Cybercriminals Are Using MSPs’ Own Internal Tools Against Them

Acronis has released its annual Acronis Cyberthreats Report 2022, an in-depth review of cybersecurity trends and threats worldwide. The report warns that managed service providers (MSPs) are particularly at risk — having more of their own management tools, such as PSA or RMM, used against them by cybercriminals, and thus are becoming increasingly vulnerable to supply chain attacks.

Supply-chain attacks on MSPs are particularly devastating, since attackers gain access to both their business and clients — as seen in the SolarWinds breach last year and the Kaseya VSA attack earlier in 2021, one successful attack means crippling hundreds or thousands of SMBs. The report also shows that during the second half of 2021, only 20% of companies reported not having been attacked — as opposed to 32% last year — indicating that attacks are increasing in frequency across the board.

“The cybercrime industry is a well-oiled machine, using cloud and machine intelligence to scale and automate their operations. While the threat landscape continues to grow, we see that the main attack vectors stay the same — and they still work,” says Candid Wuest, Acronis VP of Cyber Protection Research. “While the attack surface is growing and 2022 will surely bring us surprises, cyber protection automation remains the only path to greater security, reduced risks, lower costs, and improved efficiency.”

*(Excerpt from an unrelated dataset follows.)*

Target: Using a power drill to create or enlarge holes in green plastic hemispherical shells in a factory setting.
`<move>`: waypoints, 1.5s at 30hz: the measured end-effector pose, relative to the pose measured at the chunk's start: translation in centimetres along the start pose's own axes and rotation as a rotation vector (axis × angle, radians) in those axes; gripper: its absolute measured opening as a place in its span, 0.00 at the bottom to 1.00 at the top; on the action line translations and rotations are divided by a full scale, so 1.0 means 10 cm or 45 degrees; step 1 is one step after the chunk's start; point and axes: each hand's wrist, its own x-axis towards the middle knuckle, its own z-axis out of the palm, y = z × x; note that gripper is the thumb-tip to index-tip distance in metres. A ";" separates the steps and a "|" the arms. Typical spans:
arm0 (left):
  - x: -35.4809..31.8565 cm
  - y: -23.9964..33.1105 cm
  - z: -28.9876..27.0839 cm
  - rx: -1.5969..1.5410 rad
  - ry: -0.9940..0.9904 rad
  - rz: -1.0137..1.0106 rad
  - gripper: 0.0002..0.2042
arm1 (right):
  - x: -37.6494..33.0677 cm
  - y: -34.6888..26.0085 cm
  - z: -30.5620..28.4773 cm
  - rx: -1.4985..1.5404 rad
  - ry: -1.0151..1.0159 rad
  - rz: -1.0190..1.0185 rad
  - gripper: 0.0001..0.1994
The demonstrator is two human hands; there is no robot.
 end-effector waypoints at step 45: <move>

Key trends of 2021 — and predictions for 2022

Beyond the growing efficiency of cybercriminals and the impact on MSPs and small businesses, the Acronis Cyberthreats Report 2022 shows: 

  • Phishing remains the main attack vector. 94% of malware gets delivered by email — using social engineering techniques to trick users into opening malicious attachments or links, phishing has been topping the charts even before the pandemic. It still continues to grow rapidly: just this year, Acronis reported blocking 23% more phishing emails and 40% more malware emails in Q3, as compared with Q2 of the same year.
  • Phishing actors develop new tricks, move to messengers. Now targeting OAuth and multifactor authentication tools (MFA), these new tricks allow criminals to take over accounts. To bypass common anti-phishing tools, they will use text messages, Slack, Teams chats and other tools for attacks such as business email compromise (BEC). One recent example of such an attack was the infamous hijacking of the FBI’s own email service, which was compromised and started sending spam emails in November, 2021.
  • Ransomware still the #1 threat — to big companies and SMBs alike. High-value targets include the public sector, healthcare, manufacturing, and other critical organizations. But despite some recent arrests, ransomware continues to be one of the most profitable cyberattacks these days. Cybercrime Magazine predicts ransomware damages will exceed $20 billion before the end of 2021.
  • Cryptocurrency among the attackers’ favourite playing cards. Infostealers and malware that swaps digital wallet addresses are the reality today. We can expect more such attacks waged directly against smart contracts in 2022 — attacking the programs at the heart of cryptocurrencies. Attacks against Web 3.0 apps will also occur more frequently, and new and increasingly sophisticated attacks, such as flash loan attacks, will allow attackers to drain millions of dollars from cryptocurrency pools.